344 of 348 people found the following review helpful
on 9 March 2009
We were uncertain about buying this set only because of the crticism expressed by an earlier reviewer concerning picture quality and handling problems.
We have now watched the first 4 episodes and have no doubts at all. It is excellent. Let's face it these early episodes were made over 20 years ago they are not going to be in HD but they are fine - we have a 37 inch TV screen so any flaws would be easily seen.
I have no difficulty extracting the DVD's from the cleverly designed cases, and I am no spring chicken. The cunning packaging means all 33 DVD's take up no more shelf space than say about 5 single DVD's.
If you enjoyed Morse when it was first shown in the 1980's & 90's, or have been introduced to him on the subsequent repeats DO BUY THIS SET.
207 of 214 people found the following review helpful
on 9 November 2010
I hesitated from buying this down to the review at the top of the list. It should be removed, and here's why.
1) Morse: If you're even thinking about buying Morse there needs no backup as to why you'd want a set. Morse needs no selling, it is sheer genius crime TV from all angles.
2) The packaging. The other reviewer must have had a dud. The middle bits 'do' depress, and there's plenty of room to slide a thumb under from one side to finish it off. The disc doesn't even get close to bending. My dad has serious arthritis and even he can do it no problems. Do not stop buying on account of the disc fixing.
3) The rest of the packaging is fine and a little ingenious. I recently bought my parents the massive DVD collection (which was essentially all the series seperately released bundled into one foot long box.

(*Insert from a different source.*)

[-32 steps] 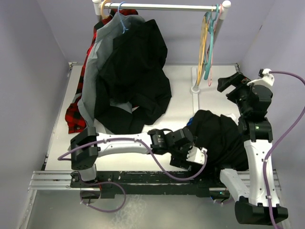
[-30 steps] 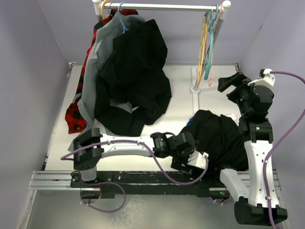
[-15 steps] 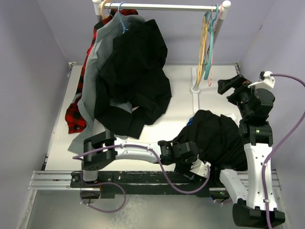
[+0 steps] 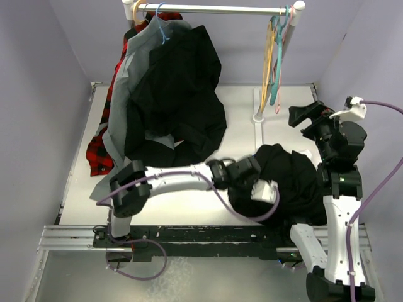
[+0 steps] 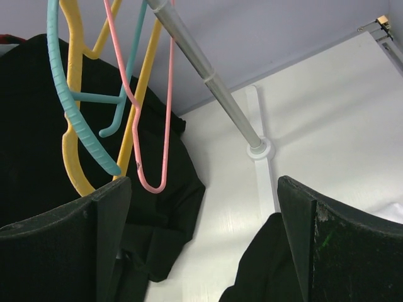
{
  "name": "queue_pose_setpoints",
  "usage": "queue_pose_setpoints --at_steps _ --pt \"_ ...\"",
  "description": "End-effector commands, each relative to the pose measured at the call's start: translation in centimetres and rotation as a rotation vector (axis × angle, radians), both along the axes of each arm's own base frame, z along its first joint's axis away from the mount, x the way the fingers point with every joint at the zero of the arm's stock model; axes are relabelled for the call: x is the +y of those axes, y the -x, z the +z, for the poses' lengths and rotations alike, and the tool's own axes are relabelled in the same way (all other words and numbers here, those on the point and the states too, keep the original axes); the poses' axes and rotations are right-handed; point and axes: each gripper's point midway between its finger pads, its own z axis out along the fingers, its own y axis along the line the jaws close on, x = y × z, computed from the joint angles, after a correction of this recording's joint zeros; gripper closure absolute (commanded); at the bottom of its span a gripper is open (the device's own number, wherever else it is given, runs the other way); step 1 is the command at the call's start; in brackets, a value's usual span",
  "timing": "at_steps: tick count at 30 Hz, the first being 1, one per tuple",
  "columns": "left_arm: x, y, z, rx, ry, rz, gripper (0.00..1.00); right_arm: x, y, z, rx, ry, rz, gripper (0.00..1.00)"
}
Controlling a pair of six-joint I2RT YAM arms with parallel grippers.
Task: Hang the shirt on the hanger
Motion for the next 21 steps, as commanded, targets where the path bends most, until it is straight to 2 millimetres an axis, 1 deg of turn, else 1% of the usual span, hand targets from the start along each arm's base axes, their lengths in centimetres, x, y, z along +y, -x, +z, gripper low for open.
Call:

That, as it happened, was perfect for them as they liked having something 'showy' to display it in. And it did/does look good in there. This version is much cheaper looking, and basically constructed. But it's still perfectly nice looking - and for the space saving it's much more suitable to me.
4) The quality of the 're-mastering'. Again, the person who reviewed this before must be using a HD flat screen telly. Possibly quite a big one. If you view this on a normal telly (what might now be called old fashioned - i.e. one that isn't HD, isn't flat screen and uses the old tubes) then the quality of this DVD, even the early ones, is crystal clear. Sadly, on the 'new amazing quality TV's' anything that isn't Blu-Ray looks fuzzy. That's down to the scaling of the image. These early episodes are going to come out on your screen just as good, or bad, as non-HD live telly is currently coming out on your telly. Accept that, and you'll be fine.
All in all, this is an amazing collection, in a very useful size, and fantastic quality, considering it comes from nearly 30 years ago.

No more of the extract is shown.